* **Work item**
After finding the line with "highlight the red" in the entries below, copy that line and each one after it exactly, through the last line, and omit pictures.

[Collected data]
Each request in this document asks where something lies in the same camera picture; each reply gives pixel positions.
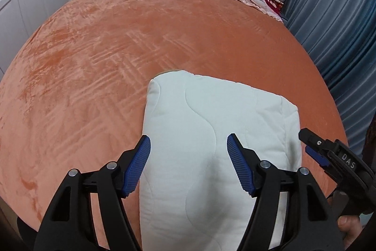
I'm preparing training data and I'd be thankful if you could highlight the white quilted jacket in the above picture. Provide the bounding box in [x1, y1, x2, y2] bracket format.
[138, 69, 303, 251]

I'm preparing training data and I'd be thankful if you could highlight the person's right hand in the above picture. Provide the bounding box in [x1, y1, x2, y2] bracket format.
[336, 213, 369, 251]

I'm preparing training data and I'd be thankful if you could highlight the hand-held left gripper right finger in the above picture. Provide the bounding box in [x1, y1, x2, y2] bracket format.
[227, 133, 345, 251]

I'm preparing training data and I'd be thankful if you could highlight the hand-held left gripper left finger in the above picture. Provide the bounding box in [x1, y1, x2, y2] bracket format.
[34, 135, 152, 251]

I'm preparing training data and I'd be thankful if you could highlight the red cushion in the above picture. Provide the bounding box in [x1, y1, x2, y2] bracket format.
[264, 0, 284, 16]

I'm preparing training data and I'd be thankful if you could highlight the blue curtain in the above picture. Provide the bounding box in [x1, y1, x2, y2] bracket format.
[283, 0, 376, 157]

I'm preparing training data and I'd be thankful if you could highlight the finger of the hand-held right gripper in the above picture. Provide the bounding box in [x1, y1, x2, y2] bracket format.
[305, 146, 329, 167]
[298, 127, 336, 158]

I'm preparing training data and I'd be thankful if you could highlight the orange plush blanket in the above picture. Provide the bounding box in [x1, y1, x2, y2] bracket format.
[0, 0, 350, 246]

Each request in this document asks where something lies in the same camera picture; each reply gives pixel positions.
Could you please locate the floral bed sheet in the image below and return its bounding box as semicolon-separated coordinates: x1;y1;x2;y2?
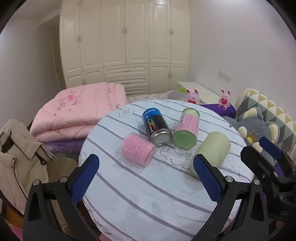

* **Written answer**
I'm preparing training data and I'd be thankful if you could highlight the red cushion in the above picture. Provide the bounding box in [x1, y1, x2, y2] bracket format.
[264, 0, 284, 16]

I'm preparing training data and I'd be thankful if you could highlight the blue curtain in the above picture. Provide the bounding box in [x1, y1, x2, y2] bracket format.
[283, 0, 376, 157]

I'm preparing training data and I'd be thankful if you could highlight the finger of the hand-held right gripper in the above picture. Provide the bounding box in [x1, y1, x2, y2] bracket format.
[305, 146, 329, 167]
[298, 127, 336, 158]

I'm preparing training data and I'd be thankful if you could highlight the orange plush blanket in the above picture. Provide the bounding box in [x1, y1, x2, y2] bracket format.
[0, 0, 350, 246]

Each request in this document asks where something lies in the same camera picture; each reply gives pixel positions.
Could you please locate the floral bed sheet in the image below and return its bounding box as semicolon-separated coordinates: x1;y1;x2;y2?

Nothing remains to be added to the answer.